An issue with vaping is that not many doctors ask people if they have a vaping habit to start with, Galiatsatos says. If connections between the habit and severe outcomes exist they're often lost.

"In my own clinical experience, I'm one of the few doctors that ask about [vaping] explicitly," he says.

The CDC's weekly Covid-19 hospitalization data broken down by age. The percentage of patients in the 18-49 age group increased throughout May and June.

CDC

If there was ever a time for doctors to ask, and for patients to disclose that information, now might be it. Vaping remains one of the most commonly reported substance use habits amongst young adults, especially high schoolers.
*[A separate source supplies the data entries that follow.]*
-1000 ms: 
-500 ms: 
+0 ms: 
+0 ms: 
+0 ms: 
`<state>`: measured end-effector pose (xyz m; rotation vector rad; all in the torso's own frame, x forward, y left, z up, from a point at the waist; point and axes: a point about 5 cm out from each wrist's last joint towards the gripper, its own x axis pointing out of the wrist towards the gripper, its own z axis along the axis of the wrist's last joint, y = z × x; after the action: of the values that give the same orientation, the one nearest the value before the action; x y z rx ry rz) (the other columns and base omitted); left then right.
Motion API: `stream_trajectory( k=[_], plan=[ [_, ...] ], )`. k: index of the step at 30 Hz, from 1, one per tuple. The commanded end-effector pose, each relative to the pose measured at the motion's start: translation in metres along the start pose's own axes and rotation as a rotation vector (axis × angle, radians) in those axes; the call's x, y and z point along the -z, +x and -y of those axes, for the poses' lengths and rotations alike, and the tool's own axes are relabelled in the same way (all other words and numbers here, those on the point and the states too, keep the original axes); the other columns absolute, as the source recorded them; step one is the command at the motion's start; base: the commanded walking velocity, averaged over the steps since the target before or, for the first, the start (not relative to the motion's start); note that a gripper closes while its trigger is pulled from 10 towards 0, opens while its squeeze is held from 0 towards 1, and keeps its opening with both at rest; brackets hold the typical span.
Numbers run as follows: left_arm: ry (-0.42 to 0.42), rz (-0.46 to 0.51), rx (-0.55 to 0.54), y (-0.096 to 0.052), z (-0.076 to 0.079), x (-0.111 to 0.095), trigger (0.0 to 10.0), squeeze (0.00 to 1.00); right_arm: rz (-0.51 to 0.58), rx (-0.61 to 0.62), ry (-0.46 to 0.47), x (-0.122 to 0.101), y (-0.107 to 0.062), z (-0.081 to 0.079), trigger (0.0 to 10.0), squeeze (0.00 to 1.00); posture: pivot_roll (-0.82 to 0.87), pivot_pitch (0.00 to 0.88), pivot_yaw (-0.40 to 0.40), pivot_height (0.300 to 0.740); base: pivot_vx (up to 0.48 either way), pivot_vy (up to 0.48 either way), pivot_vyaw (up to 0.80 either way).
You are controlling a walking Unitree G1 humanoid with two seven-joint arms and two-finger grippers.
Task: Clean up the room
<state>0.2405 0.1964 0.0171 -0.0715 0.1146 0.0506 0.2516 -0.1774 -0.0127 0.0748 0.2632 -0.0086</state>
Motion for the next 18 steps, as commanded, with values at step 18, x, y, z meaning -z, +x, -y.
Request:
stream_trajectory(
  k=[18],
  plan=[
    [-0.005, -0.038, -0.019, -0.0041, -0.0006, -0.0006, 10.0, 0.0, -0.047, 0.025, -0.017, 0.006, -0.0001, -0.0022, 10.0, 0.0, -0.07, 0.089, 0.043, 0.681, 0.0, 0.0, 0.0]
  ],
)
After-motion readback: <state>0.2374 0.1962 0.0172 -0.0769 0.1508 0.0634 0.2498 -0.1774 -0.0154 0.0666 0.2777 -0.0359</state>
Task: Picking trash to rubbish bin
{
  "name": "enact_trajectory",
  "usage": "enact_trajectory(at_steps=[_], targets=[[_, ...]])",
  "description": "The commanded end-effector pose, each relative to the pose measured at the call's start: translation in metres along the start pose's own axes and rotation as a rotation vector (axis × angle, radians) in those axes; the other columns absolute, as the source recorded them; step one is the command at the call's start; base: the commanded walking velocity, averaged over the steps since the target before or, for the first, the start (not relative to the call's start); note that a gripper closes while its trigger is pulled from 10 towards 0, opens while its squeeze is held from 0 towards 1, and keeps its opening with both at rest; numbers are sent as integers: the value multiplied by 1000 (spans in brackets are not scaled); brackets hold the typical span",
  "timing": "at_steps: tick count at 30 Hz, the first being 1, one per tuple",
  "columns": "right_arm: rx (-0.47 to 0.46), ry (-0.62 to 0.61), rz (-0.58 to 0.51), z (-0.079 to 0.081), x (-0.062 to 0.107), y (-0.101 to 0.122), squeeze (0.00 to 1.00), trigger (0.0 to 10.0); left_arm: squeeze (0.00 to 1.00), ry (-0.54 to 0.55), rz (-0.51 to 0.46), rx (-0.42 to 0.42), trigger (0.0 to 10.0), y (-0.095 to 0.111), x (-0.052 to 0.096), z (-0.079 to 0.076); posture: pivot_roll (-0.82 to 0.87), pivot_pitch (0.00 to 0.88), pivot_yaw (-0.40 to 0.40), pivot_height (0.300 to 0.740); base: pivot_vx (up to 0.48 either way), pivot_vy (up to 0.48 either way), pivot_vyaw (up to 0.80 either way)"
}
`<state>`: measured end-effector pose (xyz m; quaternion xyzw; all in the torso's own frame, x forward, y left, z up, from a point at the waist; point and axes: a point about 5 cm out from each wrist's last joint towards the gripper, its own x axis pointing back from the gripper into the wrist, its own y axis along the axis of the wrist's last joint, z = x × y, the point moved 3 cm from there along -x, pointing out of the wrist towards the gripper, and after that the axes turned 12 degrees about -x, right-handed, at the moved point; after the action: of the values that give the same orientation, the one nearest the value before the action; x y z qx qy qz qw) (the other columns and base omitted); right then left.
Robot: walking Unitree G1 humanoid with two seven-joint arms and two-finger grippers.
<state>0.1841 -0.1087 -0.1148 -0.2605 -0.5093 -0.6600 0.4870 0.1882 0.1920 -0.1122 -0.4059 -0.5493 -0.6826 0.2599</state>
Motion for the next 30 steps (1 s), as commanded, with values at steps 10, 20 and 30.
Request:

Meanwhile, early indicators suggest that Covid-19 hospitalizations are trending younger in places like Miami. The CDC's nationwide Covid-19 hospitalization data shows that in May between 25.4 percent and 32.2 percent of hospitalized Covid-19 patients were between 18 and 49 years old. In June that jumped slightly to between 32 percent and 41.3 percent.

The relationship between those two trends — a steady flow of young vapers, and increase hospitalizations of young people — is still being untangled.

If you're asked about vaping specifically, be honest with a doctor, Galiatsatos suggests. Doing that might not just benefit you, but many other people in the future who find themselves fighting Covid-19.

Inverse is asking readers what pressing questions they have about Covid-19. Do you want to know how schools will reopen? What crucial next steps need to happen for a vaccine? Let us know what's on your mind, and we'll find the answer.

Partial Abstract:
Methods: A young adult subsample (aged 18–25 years) was developed from the National Health Interview Survey, a nationally representative data set, pooling years 2016–2108. The medical vulnerability measure (yes vs. no) was developed, guided by the Centers for Disease Control and Prevention risk indicators. The estimates of medical vulnerability were developed for the full sample, the nonsmoking sample, and the individual risk indicators. Logistic regressions were conducted to examine differences by sex, race/ethnicity, income, and insurance.
Results: Medical vulnerability was 32% for the full sample and half that (16%) for the nonsmoking sample. Patterns and significance of some subgroup differences differed between the full and the nonsmoking sample. Male vulnerability was (33%) higher than female (30%; 95% CI: .7–.9) in the full sample, but lower in nonsmokers: male (14%) versus female (19%; 95% CI: 1.2–1.7). The white subgroup had higher vulnerability than Hispanic and Asian subgroups in both samples—full sample: white (31%) versus Hispanic (24%; 95% CI: .6–.9) and Asian (18%; 95% CI: .4–.5); nonsmokers: white (17%) versus Hispanic (13%; 95% CI: .06–.9) and Asian (10%; 95% CI: .3–.8).
Conclusions: Notably, lower young adult medical vulnerability within nonsmokers versus the full sample underscores the importance of smoking prevention and mitigation.